GOAL OF THE EXERCISE
The required output holds only the lines from the one containing "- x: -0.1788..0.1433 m" through the end of the material below, copied exactly, please, with no pictures.
═════ RECORDED DATA
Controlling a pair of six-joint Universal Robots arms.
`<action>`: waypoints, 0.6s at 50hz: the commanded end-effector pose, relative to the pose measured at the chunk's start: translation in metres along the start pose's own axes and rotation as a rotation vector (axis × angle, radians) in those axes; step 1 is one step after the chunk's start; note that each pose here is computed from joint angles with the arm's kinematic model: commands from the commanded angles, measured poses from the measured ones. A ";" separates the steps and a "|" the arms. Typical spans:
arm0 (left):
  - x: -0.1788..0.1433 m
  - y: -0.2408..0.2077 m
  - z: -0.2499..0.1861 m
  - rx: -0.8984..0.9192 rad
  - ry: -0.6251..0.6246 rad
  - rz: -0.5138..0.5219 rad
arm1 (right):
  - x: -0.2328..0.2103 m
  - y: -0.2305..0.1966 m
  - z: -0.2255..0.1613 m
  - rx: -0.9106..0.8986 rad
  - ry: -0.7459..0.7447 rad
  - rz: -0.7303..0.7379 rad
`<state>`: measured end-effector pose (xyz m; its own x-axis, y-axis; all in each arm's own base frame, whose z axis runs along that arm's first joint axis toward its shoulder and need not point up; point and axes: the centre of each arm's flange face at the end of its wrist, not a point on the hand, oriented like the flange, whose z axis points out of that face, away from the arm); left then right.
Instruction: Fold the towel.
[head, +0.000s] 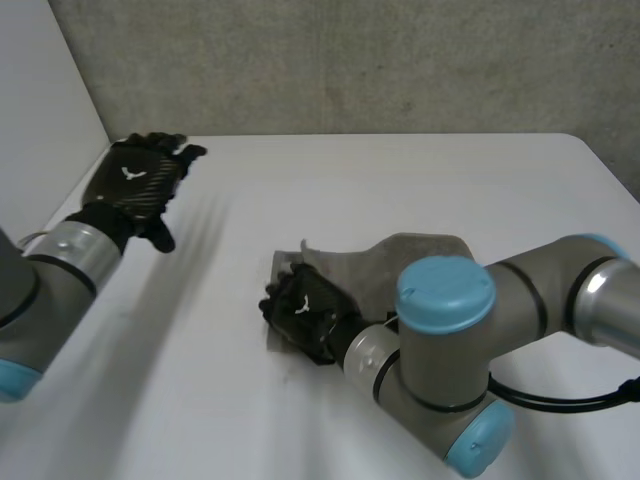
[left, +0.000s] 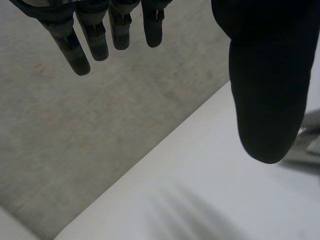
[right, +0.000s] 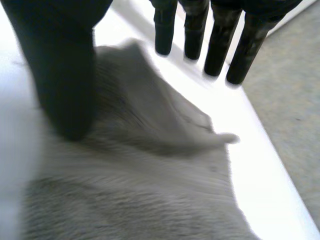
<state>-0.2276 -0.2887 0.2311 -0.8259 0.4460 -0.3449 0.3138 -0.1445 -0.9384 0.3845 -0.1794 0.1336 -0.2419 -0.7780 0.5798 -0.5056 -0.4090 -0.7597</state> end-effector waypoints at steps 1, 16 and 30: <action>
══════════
YOUR RESPONSE
  - x: -0.1788..0.1433 m
  - y: -0.2408..0.2077 m
  - z: -0.2499..0.1861 m
  - rx: -0.8984..0.9192 rad
  - ry: -0.6251..0.6246 rad
  - rz: -0.5138..0.5219 rad
arm1 (right):
  - x: -0.2328..0.2103 m
  - y: -0.2305..0.1966 m
  - z: -0.2255..0.1613 m
  - rx: -0.9106..0.8986 rad
  - ry: -0.7459..0.7447 rad
  - rz: -0.7303..0.7379 rad
`<state>`: measured end-effector pose (xyz m; its own x-axis, y-axis; all in each arm's own base frame, whose z axis runs along that arm's first joint axis toward its shoulder and need not point up; point and axes: the centre of each arm's flange face at the end of its wrist, not a point on the hand, oriented like the flange, whose z axis points out of that face, away from the arm); left then right.
Instruction: Fold the towel.
[head, +0.000s] 
[left, +0.000s] 
[right, +0.000s] 
<state>-0.2276 -0.2887 0.2311 -0.8259 0.4460 -0.3449 0.3138 -0.1445 -0.9384 0.3845 -0.1794 0.1336 -0.2419 -0.7780 0.5798 -0.5056 -0.4090 -0.7597</state> end-effector waypoints at steps 1, 16 and 30: <action>

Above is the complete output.